As Advent is a period of waiting, reflection and anticipation as we lead up to the birth of Jesus, it is apt that the first woman’s story in this genealogy is one of patience and waiting for a promise to come to fruition. Tamar’s story in Genesis is a small chapter nestled amongst the more famous ones of her uncle-in-law Joseph. Her life, bearing similar hallmarks, is one of repeated disappointment and requiring patience on a seemingly smaller but ultimately no less significant scale.
Her first husband Er, aptly named in British translation, is “wicked in the Lord’s sight” (v6) and dies. Fortunately as custom demanded, his brother Onan could provide for Tamar, but knowing any child would be deemed his brother’s, he deliberately prevents conception. His actions too, were wicked in God’s eyes and he dies.
To be married to men so apparently awful, twice widowed and childless seems desperate enough for Tamar, but, not grasping that it was his sons’ blatant disregard of God’s word that has killed them, Judah unjustly blames Tamar and becomes afraid that his youngest son too will die, so sends her away intending never to marry her to Shelah. She has no offspring to provide for her despite her marriages and as further insult, she is not even allowed to remain within her husbands’ family. It cannot have passed Tamar by that such was Judah’s fear, he seemed willing for his line to die out, rather than risk Tamar’s marriage to Shelah. All hope must seem exhausted.
The start of the following paragraph is simply “But quite a while later…” (v12). We don’t know how long this is, but in my Bible reading experience this usually seems to be what feels like an inordinately long time. Tamar has been waiting. Unlike Joseph, she has no God-given dream to cling to, just a desire to continue the line of Judah through her children. We aren’t told how well she waited or what she did while waiting, I imagine that at times she railed at the hands life dealt her, and at other times was content or relieved to not be married to Shelah – given the wickedness of Er and Onan. But she doesn’t seem to be passive – she had also observed that “Shelah had grown up, and she had not been given to him as a wife [as Judah had promised]” (v14).

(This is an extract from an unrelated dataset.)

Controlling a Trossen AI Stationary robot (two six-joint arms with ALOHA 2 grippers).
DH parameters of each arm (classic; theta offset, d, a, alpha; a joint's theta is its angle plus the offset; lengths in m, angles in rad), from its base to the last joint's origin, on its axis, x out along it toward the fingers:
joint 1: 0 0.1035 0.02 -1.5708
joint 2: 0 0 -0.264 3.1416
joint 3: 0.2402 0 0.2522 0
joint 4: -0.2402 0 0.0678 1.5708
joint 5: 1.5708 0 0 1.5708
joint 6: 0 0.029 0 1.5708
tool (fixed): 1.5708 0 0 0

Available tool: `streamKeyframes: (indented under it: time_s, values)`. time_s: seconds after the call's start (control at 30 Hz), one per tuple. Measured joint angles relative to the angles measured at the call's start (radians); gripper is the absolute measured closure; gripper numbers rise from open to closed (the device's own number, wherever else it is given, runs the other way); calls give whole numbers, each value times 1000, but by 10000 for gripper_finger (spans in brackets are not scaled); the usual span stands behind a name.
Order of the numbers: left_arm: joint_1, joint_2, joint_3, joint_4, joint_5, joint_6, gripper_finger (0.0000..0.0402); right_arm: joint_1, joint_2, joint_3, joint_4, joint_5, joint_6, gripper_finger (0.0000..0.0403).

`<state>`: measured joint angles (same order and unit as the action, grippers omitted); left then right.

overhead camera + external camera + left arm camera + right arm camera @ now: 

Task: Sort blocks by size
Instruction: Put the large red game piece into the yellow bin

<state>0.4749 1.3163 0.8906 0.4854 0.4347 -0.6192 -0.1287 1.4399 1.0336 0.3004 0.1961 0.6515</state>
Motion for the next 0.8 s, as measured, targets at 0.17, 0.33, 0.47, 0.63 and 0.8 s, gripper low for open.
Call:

So she waits once more until her mother-in-law has died, and then decides to act. Finally, perhaps despairing, determined or seeing no other option in sight as Judah’s promise has not been fulfilled, Tamar goes to Judah himself to father a child for her, by dressing as a prostitute and meeting him at the roadside. It is here that the parallel between Judah in chapter 38 and Joseph in 39 becomes apparent. While Joseph flees Potiphar’s wife so as not to be caught in adultery, Judah embraces both woman and opportunity. It is Tamar who is faithful. Regardless of Judah’s faithlessness in his promises to her, she turns to him to father her child, in order to continue his family line. Yet still, Tamar does not rush ahead. She waits, even when – as her pregnancy is revealed – Judah condemns her to death for her unfaithfulness. She knows that within her possession, and for such a time as this, she holds evidence of his part in the pregnancy – his staff, seal and cord; her vindication.
Tamar was not a Jew, and we don’t know whether she even knew of God, much less worshipped him. How much more then could I be guided by God in my actions, and have patience to see His plans enacted as Joseph did? Do I have Tamar’s patience? Not often. I rush headlong into situations and open my mouth to speak quickly. Do I wait to act and consider my motives, or are they the afterthought to the situation?
She waits through disappointment, through uncertainty and through injustice, and her actions anticipate the advent of Jesus’ presence on the earth, her children the promise of the future.. Tamar’s sons fulfil the promise that “though you are small among the clans of Judah, out of you will come for me, one who will be ruler over Israel” (Micah 5:2), and Tamar herself is wrapped up in this promise. Her deliberate waiting achieves her aim; to continue the line of Judah; and through her faithfulness and commitment, she becomes an ancestor of Christ himself.